L’incident se transforme en affrontement communautaire, la police anti-émeute, soutenue par l’armée britannique, devant escorter quotidiennement les enfants et leurs parents au milieu des jets de pierre, de bombes artisanales et parfois de tirs d’armes à feu. Les violences ont été condamnées aussi bien par les catholiques que les protestants, et certains ont comparé les événements à la ségrégation raciale aux États-Unis.
Le premier piquet de grève a eu lieu en juin, au cours de la dernière semaine d’école avant les vacances d’été. Puis arrivent l’été, avec des violences communautaires en marge des célébrations habituelles. La grève a repris le 3 septembre, lors de la rentrée scolaire, et a duré jusqu’au 23 novembre. Au total, les manifestations ont vu 8 civils, 122 policiers et 2 soldats blessés, en plus des dégâts matériels. En 2002, un bus de ramassage scolaire transporte les élèves, en faisant une cible moins facile
Ce conflit, quelques années seulement après la signature des Accords dites du Vendredi Saint, allait faire ressurgir violemment les tensions communautaires, et les rancoeurs, avec cette fois-ci, au coeur de la violence, des enfants, tramatisés.

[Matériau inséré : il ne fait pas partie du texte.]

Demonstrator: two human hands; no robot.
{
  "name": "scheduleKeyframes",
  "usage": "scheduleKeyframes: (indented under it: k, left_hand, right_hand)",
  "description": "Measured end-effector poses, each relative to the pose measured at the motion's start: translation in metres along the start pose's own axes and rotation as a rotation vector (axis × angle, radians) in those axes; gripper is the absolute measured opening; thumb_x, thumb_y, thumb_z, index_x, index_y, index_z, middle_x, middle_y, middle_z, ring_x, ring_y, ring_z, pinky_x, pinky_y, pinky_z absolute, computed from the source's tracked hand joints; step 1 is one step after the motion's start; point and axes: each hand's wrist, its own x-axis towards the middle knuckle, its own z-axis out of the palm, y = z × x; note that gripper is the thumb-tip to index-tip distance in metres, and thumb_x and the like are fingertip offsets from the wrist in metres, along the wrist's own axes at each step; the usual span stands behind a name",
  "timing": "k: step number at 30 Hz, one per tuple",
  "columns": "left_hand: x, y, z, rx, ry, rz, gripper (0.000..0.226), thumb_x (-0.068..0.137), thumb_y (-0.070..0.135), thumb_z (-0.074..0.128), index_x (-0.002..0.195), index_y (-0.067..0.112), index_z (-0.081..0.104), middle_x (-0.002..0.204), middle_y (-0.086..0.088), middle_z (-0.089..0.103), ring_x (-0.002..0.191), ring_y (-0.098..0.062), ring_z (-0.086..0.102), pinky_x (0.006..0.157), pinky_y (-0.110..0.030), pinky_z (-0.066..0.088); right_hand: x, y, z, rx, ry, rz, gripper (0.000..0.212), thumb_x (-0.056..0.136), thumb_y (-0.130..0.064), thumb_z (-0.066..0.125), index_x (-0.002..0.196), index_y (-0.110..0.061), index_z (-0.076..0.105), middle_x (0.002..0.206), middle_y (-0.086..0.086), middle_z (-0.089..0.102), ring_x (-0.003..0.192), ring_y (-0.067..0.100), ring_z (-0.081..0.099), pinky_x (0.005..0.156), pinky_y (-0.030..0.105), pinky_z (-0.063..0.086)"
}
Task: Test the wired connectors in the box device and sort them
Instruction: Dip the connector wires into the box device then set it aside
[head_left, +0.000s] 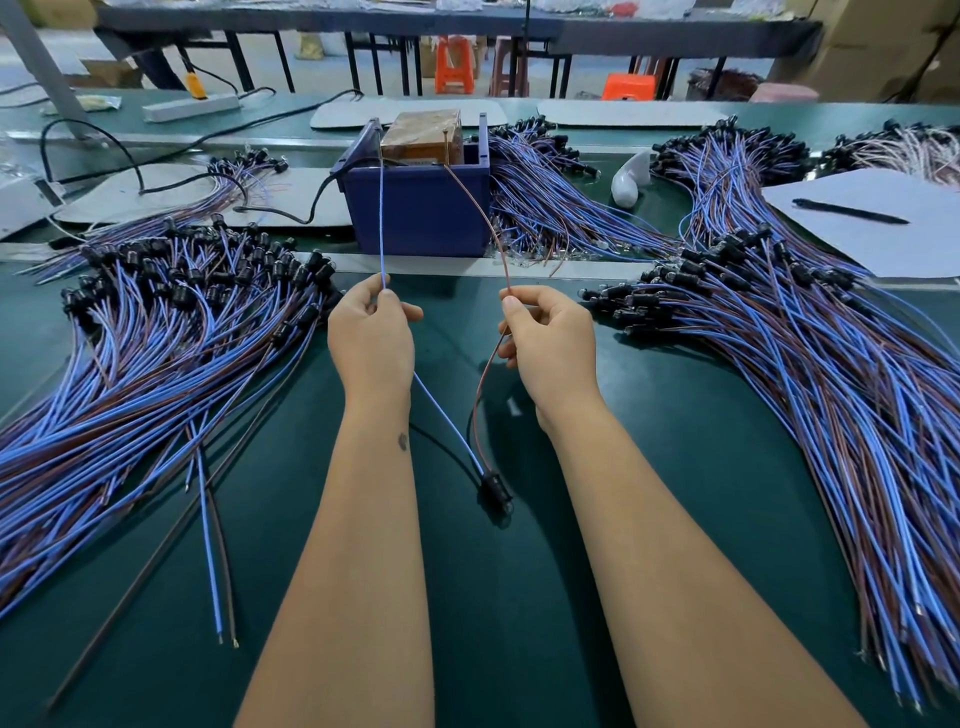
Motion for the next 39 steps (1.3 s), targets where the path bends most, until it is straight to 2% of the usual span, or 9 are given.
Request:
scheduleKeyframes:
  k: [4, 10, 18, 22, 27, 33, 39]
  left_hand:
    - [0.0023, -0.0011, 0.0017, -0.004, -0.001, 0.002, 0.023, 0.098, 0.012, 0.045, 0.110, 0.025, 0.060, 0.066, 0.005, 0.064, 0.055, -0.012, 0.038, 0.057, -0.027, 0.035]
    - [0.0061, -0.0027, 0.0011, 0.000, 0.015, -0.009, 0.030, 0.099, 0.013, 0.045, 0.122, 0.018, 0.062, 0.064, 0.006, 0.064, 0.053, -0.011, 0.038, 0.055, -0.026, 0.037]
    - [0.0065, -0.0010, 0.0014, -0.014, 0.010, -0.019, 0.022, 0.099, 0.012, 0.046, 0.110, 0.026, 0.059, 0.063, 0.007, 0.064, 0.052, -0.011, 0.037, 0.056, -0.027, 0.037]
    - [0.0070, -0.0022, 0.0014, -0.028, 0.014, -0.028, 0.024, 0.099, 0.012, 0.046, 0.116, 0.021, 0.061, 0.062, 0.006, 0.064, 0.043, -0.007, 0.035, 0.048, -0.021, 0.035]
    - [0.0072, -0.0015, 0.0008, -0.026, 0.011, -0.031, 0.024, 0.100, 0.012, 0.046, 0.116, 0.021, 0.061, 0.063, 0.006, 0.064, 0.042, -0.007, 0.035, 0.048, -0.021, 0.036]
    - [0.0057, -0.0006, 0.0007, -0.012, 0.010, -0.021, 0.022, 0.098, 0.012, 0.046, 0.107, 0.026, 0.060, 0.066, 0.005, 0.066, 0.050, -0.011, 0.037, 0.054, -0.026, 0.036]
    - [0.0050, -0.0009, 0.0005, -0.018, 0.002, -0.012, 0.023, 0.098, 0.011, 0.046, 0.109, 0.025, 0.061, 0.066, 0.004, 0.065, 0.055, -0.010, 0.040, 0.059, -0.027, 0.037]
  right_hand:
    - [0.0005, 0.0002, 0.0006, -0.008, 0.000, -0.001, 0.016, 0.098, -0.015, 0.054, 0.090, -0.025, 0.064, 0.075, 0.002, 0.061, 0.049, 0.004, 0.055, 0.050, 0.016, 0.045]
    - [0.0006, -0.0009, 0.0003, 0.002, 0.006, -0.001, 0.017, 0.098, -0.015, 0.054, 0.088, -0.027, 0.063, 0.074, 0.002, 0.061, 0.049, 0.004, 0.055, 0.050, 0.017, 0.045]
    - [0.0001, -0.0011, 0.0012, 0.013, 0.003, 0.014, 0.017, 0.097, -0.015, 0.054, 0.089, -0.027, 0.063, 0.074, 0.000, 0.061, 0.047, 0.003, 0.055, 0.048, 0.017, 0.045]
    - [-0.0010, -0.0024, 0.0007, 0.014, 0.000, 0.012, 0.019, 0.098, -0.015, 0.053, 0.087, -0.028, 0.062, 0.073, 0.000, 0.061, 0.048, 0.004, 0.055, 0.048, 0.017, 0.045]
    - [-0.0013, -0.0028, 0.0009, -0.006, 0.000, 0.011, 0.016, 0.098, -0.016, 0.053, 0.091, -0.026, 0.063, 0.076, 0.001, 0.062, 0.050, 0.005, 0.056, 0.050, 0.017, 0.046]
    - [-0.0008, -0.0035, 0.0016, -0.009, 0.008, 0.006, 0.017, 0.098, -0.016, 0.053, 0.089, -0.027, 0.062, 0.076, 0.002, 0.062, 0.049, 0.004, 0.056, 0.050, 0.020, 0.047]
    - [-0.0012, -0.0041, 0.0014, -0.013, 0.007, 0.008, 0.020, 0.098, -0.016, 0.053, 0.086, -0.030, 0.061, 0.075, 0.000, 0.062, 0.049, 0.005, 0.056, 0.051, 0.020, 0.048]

Un journaliste de la BBC, envoyé en reportage sur place, raconte :
J’ai rencontré en Irlande du Nord surtout des gens bien, coincés dans leurs communauté et une histoire qu’ils n’ont pas écrite. Mais aussi des gens moins bien. Drumcree, Ormeau Road, Cluan Place, Short Strand, Whitewell, Ardoyne et Holy Cross. De tous ces noms, Holy Cross est celui dont je me souviens le mieux, avec une très bonne raison.
Le bastion catholique Ardoyne est à côté du bastion protestant de Glenbryn. Une interface comme une autre, mais avec une grande différence. Nichée à l’extrémité de Glenbryn de la route d’Ardoyne se trouve l’école primaire catholique Holy Cross Girls’ School. Et pendant un certain temps en 2001, avant qu’un événement encore plus grave à New York ne la remplace dans la conscience collective du monde, elle a fait les gros titres dans le monde entier. Voici pourquoi.
Aucune communauté vivant de part et d’autre des nombreux murs de paix de Belfast n’avait le monopole des griefs, et cet été-là, il y en avait beaucoup. Les attaques d’un côté à l’autre allaient dans les deux sens et Ardoyne en a vu plus que sa part. Vingt ans plus tard, les protagonistes de l’époque se disputent toujours les responsabilités.
Ce qui suit est mon souvenir d’une situation que je n’oublierai jamais, pas plus que tous ceux qui en ont été témoins. Au cœur de cette situation se trouvent les innocents qui fréquentaient l’école de filles Holy Cross.
Des habitants ont affirmé que des protestants avaient été attaqués alors qu’ils installaient des drapeaux fin juin, juste avant la fin du trimestre d’été. L’un d’entre eux aurait été renversé d’une échelle. Comme d’habitude, cela est contesté.
Mais ce qui n’est pas contesté, c’est que l’école a ensuite été pointée du doigt par des manifestants loyalistes – une situation qui est restée sans solution tout l’été jusqu’à la rentrée de septembre. Tout le monde se souvient des filles, dont certaines pleuraient, que les parents ont emmenées à l’école avec la police pour les protéger des personnes en colère qui criaient des insultes de « l’autre côté ».
Quels que soient les raisons de la cause à l’origine de cette forme de protestation, ils se sont perdus dans les visages terrifiés des filles obligées de subir une journée d’école pas comme les autres. Le mercredi matin fut le pire. Une bombe artisanale a été lancée, probablement en direction de la police, mais l’explosion a été suffisamment forte pour rendre les enfants hystériques.
Le lendemain matin, la marche vers l’école a été retransmise en direct à la télévision et à la radio pour un monde qui n’arrivait pas à croire ce qui se passait. Mon travail consistait à relayer l’information en direct dans l’émission Good Morning Ulster de la BBC Radio Ulster, qui est restée à l’antenne bien après l’heure de fin prévue.
Je l’ai fait dans le son assourdissant des sifflets des manifestants. Mais, heureusement, il n’y a plus eu de bombes artisanales et les enfants sont passés au travers.